§ Exercise objective: Begin at the first line below and copy each line exactly, ending with the line where "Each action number" appears.

§ The records:
========================================================================
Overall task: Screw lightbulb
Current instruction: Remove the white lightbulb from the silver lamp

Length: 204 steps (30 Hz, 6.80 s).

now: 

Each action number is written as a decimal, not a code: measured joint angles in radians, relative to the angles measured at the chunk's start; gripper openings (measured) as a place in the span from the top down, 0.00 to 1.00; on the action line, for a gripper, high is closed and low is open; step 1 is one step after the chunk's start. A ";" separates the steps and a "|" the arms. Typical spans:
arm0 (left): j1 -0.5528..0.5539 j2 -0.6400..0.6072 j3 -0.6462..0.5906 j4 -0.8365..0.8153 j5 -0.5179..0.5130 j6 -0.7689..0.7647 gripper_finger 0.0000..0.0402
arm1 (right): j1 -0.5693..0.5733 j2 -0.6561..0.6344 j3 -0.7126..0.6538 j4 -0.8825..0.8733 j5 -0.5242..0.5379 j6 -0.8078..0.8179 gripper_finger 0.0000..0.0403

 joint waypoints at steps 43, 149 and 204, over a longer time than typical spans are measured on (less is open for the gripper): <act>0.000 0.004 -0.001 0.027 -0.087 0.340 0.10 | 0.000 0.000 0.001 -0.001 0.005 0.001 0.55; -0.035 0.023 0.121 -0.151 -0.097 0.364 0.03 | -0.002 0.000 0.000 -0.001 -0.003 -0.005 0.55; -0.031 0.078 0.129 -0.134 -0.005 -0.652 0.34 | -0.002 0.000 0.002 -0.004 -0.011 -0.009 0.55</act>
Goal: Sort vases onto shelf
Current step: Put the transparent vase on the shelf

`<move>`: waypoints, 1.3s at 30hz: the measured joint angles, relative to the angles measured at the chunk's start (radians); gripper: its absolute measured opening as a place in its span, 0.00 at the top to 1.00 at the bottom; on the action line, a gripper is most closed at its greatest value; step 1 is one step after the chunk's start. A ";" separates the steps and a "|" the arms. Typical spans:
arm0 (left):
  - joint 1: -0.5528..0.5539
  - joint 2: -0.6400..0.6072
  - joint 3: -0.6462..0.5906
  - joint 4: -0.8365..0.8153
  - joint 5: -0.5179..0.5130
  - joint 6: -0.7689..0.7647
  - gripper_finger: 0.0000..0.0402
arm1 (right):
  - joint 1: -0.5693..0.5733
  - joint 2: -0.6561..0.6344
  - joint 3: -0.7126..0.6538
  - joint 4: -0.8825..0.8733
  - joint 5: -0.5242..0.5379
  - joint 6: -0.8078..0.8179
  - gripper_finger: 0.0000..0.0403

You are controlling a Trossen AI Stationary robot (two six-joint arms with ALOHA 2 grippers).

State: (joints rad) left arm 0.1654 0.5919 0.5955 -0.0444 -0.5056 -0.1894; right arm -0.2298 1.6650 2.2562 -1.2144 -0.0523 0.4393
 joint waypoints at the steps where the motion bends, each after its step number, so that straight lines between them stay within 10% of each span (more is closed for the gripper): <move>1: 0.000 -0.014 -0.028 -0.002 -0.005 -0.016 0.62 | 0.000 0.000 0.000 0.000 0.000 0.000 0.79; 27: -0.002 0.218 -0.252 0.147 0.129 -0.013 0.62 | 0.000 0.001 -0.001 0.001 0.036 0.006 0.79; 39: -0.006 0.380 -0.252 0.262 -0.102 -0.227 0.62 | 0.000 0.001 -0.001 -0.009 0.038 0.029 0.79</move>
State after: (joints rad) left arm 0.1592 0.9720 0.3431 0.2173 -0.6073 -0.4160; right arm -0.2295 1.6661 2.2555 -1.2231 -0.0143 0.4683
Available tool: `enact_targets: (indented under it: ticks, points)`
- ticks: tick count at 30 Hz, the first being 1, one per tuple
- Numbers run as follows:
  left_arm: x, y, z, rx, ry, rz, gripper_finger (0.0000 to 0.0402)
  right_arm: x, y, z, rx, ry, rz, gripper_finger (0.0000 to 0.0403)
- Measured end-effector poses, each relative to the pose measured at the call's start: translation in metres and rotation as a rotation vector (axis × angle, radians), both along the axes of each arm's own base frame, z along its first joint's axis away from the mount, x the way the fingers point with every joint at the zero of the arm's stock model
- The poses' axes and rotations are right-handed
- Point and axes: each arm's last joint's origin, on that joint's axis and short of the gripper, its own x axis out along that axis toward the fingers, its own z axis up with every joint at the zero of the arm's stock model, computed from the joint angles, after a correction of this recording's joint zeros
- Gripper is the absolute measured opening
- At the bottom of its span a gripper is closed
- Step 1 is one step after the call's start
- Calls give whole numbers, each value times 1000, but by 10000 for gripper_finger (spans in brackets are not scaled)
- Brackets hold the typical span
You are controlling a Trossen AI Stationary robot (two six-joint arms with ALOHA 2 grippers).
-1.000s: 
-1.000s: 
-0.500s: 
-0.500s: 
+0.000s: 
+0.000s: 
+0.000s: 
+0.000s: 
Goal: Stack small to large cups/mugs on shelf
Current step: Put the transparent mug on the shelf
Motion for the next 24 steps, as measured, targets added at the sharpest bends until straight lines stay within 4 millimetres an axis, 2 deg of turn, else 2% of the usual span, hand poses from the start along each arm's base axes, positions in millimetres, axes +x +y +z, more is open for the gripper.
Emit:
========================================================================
§ Response to the exercise:
Overall task: Screw lightbulb
Current instruction: Remove the white lightbulb from the silver lamp

Length: 204 steps (30 Hz, 6.80 s).

now: 

Each action number is written as a decimal, not a code: measured joint angles in radians, relative to the angles measured at the chunk's start; gripper openings (measured) as a place in the span from the top down, 0.00 to 1.00; on the action line, for a gripper, high is closed and low is open; step 1 is one step after the chunk's start. A ";" separates the steps and a "|" the arms. Typical spans:

With the answer given, the exercise is closed.